— Extracted data —
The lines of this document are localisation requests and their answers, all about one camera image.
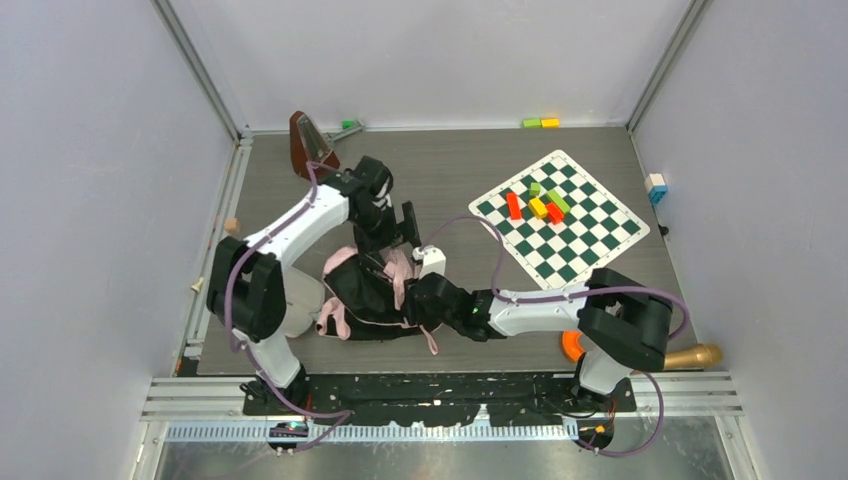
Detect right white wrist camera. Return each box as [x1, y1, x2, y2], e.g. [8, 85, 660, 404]
[412, 245, 447, 278]

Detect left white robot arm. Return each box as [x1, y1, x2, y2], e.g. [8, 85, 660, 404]
[205, 156, 421, 389]

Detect long red block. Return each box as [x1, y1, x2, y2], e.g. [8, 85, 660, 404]
[505, 192, 523, 221]

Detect blue and white block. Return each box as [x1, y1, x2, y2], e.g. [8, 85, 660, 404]
[645, 173, 668, 206]

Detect small red block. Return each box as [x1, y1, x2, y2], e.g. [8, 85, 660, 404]
[546, 203, 564, 225]

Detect brown wooden metronome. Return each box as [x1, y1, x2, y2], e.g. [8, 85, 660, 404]
[289, 111, 340, 180]

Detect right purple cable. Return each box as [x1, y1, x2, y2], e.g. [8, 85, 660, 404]
[421, 215, 692, 461]

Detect long green block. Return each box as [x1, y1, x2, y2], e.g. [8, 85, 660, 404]
[545, 190, 571, 215]

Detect green white chessboard mat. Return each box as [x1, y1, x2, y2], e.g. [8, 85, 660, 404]
[468, 150, 650, 289]

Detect pink and black folding umbrella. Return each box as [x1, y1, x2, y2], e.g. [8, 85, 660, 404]
[315, 246, 439, 355]

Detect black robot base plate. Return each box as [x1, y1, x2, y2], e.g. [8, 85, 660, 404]
[284, 372, 636, 427]

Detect small wooden cube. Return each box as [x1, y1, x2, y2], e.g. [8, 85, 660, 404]
[223, 218, 240, 234]

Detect yellow block on chessboard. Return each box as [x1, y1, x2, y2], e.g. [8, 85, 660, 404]
[527, 197, 548, 219]

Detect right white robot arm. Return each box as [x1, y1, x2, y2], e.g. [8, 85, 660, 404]
[402, 268, 678, 396]

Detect orange curved block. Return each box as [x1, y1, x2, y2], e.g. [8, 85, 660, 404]
[561, 330, 586, 363]

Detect small white chess piece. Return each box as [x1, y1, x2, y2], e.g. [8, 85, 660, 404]
[190, 277, 204, 293]

— What this task involves —
For this exercise, copy the lines from the one that contains "Detect pink and" through the last line of the records, exactly and only those.

— Response to the exercise —
Detect pink and black folding umbrella. Return each box as [x1, y1, x2, y2], e.g. [8, 85, 660, 404]
[315, 246, 439, 355]

Detect black robot base plate. Return each box as [x1, y1, x2, y2], e.g. [8, 85, 660, 404]
[284, 372, 636, 427]

Detect small wooden cube. Return each box as [x1, y1, x2, y2], e.g. [8, 85, 660, 404]
[223, 218, 240, 234]

Detect yellow block on chessboard. Return each box as [x1, y1, x2, y2], e.g. [8, 85, 660, 404]
[527, 197, 548, 219]

Detect right white robot arm. Return each box as [x1, y1, x2, y2], e.g. [8, 85, 660, 404]
[402, 268, 678, 396]

Detect orange curved block. Return each box as [x1, y1, x2, y2], e.g. [8, 85, 660, 404]
[561, 330, 586, 363]

Detect small white chess piece. Return each box as [x1, y1, x2, y2], e.g. [8, 85, 660, 404]
[190, 277, 204, 293]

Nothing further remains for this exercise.